Classe C O Palácio do Planalto quer encerrar logo a polêmica porque está preocupado com a possibilidade de vir uma outra frente de críticas, entre as tantas que o negócio já recebeu. Uma delas seria a de que o BNDES, ao bancar fusão dos dois gigantes do varejo, estará conspirando contra os interesses exatamente do eleitorado do PT, a imensa nova classe média C, que já supera os 100 milhões de pessoas.

Inserida no mercado de consumo recentemente, essa parcela de consumidores, que já representa mais da metade da população, será a principal prejudicada com a concentração dos dois grandes grupos, que hoje travam disputa constante em relação a oferta e promoções de produtos. Além da certeza de que a fusão elevará os preços, é esperado também grande número de demissões.

O BTG Pactual, um dos interessados no negócio, estima fechamento de 5% a 7% (110 e 154) dos 2,2 mil lojas atuais, mas analistas independentes acreditam em percentual bem maior, acima dos 15%, ou seja, pelo menos 330 estabelecimentos. No Plano Piloto, há instalações dos dois grupos praticamente uma do lado da outra, como ocorre no fim da Asa Norte, onde, em caso de uma fusão entre Carrefour e Pão de Açúcar, dona do Extra, um dos megatemplos do varejo será fechado, e os empregados vão para a rua.

O caso de fusão mais polêmico no Brasil foi a criação da Ambev, que juntou as cervejarias Brahma e Antarctica, em 1998, no governo Fernando Henrique Cardoso.

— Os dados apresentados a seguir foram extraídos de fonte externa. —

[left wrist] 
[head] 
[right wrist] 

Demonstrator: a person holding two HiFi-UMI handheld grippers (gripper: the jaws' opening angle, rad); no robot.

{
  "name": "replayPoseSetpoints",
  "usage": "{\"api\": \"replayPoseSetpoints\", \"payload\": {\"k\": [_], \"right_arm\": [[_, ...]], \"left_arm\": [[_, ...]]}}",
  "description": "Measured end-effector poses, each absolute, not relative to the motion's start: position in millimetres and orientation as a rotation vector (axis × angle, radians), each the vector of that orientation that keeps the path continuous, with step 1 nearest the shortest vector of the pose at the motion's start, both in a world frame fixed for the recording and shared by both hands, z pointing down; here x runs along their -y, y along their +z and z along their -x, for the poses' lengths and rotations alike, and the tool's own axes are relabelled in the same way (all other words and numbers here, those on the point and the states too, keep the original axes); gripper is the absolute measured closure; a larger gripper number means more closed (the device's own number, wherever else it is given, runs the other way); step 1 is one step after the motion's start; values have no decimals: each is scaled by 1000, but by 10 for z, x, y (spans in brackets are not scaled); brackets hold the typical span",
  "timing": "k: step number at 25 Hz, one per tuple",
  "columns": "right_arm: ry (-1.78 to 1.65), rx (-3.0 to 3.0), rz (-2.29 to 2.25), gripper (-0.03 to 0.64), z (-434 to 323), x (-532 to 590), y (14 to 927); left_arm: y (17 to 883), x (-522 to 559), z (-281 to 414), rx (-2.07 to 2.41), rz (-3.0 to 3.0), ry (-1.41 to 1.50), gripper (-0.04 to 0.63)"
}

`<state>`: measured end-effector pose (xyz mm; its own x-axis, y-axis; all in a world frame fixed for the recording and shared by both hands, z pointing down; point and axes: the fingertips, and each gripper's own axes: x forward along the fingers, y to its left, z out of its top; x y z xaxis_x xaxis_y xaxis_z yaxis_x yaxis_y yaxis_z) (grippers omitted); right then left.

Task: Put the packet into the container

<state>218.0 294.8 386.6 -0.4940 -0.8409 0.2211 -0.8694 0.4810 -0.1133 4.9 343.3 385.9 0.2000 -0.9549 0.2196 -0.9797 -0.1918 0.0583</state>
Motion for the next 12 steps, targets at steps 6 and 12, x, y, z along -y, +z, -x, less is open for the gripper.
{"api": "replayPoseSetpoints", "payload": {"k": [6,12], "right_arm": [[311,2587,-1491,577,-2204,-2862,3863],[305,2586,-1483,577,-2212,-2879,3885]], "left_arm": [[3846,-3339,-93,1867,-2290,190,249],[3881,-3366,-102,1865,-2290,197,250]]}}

Para empurrar a concentração do mercado, que à época resultou em aumento de preços e engoliu pequenos distribuidores, foi utilizada a mesma justificativa: a de que seria criada uma grande empresa nacional no setor de cervejas. Mas, pouco tempo depois, o controle foi vendido ao sócio Belga. Ao menos, o BNDES não integrou o negócio.

Investigação A negociação do Carrefour com o Pão de Açúcar também não vai bem lá fora. O Deminor, um grupo de investidores, acusou ontem o Carrefour de não lhes ter informado aos acionistas nem ao mercado financeiro sobre a existência de negociações avançadas com Diniz. Em razão disso, pediu à Autoridade dos Mercados Financeiros (AMF) da França que investigue o caso. Ao serem questionados sobre os rumores de negociações com o Pão de Açúcar, durante a assembleia anual do grupo ocorrida no último dia 21 de junho, os dirigentes do Carrefour negaram que as negociações estivessem avançadas, afirmou Fabrice Rémon, diretor-geral do Deminor, em uma carta ao presidente do Carrefour, Lars Olofsson.

Audiência na Congresso A Comissão de Defesa do Consumidor da Câmara dos Deputados votará hoje, às 10h, um requerimento convocando os ministros Guido Mantega, da Fazenda, e Fernando Pimentel, do Desenvolvimento, Indústria e Comércio Exterior. Os parlamentares querem discutir como será a participação do governo no caso envolvendo a compra do Carrefour pelo Grupo Pão de Açúcar. O presidente do Banco Nacional do Desenvolvimento Econômico e Social (BNDES), Luciano Coutinho, também deverá ser convocado para a audiência.